Could the data underneath be repeated exactly, in full?

○ ○ ○ ○ ○ ○ ○

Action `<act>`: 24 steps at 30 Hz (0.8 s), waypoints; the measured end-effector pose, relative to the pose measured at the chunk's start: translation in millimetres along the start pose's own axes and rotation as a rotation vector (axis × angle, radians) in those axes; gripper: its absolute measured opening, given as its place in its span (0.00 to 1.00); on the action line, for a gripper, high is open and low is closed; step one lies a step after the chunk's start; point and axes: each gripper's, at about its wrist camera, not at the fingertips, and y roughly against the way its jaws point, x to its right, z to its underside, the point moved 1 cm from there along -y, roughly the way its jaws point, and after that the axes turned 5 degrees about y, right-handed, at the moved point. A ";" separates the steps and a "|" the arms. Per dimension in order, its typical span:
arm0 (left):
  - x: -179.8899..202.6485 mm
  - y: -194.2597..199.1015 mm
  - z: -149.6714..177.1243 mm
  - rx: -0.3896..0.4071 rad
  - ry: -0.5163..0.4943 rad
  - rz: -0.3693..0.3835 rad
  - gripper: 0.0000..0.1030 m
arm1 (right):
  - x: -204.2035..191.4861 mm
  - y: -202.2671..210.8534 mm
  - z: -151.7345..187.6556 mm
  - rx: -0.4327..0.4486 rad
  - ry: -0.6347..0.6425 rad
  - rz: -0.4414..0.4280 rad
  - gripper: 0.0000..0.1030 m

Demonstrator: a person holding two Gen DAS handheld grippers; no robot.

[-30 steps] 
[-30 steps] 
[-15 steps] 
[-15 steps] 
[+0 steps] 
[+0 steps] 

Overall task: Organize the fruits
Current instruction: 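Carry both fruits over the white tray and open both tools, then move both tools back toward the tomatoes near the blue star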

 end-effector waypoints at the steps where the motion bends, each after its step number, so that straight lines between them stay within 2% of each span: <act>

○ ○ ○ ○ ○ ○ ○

→ **Solved exercise**:
Action `<act>`: 24 steps at 30 Hz (0.8 s), waypoints; the measured end-effector pose, relative to the pose measured at the chunk's start: translation in millimetres along the start pose's own axes and rotation as a rotation vector (axis × angle, radians) in those axes; gripper: its absolute measured opening, given as its place in its span (0.00 to 1.00); on the action line, for a gripper, high is open and low is closed; step one lies a step after the chunk's start; point and axes: each gripper's, at about its wrist camera, not at the fingertips, and y roughly against the way its jaws point, x to its right, z to its underside, the point moved 1 cm from there along -y, roughly the way its jaws point, and after that the axes turned 5 degrees about y, right-handed, at the moved point. A ";" separates the steps and a "|" the arms. Per dimension in order, its typical span:
arm0 (left):
  - x: -179.8899..202.6485 mm
  - y: -194.2597..199.1015 mm
  - z: -149.6714..177.1243 mm
  - rx: -0.3896..0.4071 rad
  - ry: -0.5163..0.4943 rad
  - rz: -0.3693..0.3835 rad
  - gripper: 0.0000..0.1030 m
arm1 (right):
  - x: -204.2035..191.4861 mm
  - y: -202.2671..210.8534 mm
  - z: -151.7345..187.6556 mm
  - rx: -0.4327..0.4486 rad
  - ry: -0.6347..0.6425 rad
  - rz: -0.4414..0.4280 rad
  - gripper: 0.0000..0.1030 m

Demonstrator: a person holding two Gen DAS handheld grippers; no robot.

[-30 steps] 
[-30 steps] 
[-15 steps] 
[-15 steps] 
[+0 steps] 
[+0 steps] 

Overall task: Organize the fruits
Current instruction: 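Carry both fruits over the white tray and open both tools, then move both tools back toward the tomatoes near the blue star
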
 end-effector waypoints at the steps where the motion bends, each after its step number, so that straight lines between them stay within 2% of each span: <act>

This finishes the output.